=== About this task ===
After checking the listing below, say how many of its lines contain the string "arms". Only the number is needed.

============================================================

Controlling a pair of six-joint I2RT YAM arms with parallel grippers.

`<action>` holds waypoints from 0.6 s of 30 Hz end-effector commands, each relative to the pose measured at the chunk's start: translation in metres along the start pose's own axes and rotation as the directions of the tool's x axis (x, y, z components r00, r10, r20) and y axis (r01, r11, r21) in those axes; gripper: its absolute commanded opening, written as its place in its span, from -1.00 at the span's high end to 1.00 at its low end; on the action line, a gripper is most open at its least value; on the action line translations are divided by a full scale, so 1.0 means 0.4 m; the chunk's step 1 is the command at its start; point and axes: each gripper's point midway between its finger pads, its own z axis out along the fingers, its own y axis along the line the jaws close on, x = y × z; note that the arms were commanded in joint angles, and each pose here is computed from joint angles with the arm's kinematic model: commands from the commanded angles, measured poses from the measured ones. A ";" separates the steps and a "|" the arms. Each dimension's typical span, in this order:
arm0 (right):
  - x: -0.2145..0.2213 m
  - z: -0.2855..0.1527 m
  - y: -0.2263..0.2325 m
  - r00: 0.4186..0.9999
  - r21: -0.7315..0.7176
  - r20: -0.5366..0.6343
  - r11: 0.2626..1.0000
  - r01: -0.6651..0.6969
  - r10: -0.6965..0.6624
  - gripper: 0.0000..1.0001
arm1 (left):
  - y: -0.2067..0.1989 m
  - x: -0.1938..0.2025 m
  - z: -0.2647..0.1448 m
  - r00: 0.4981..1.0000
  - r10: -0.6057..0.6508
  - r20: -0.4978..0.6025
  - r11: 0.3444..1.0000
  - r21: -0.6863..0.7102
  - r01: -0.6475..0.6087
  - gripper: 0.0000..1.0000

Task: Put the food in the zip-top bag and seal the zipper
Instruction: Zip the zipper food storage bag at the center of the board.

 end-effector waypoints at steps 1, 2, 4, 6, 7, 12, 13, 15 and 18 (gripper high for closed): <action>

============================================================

=== Written answer ===
2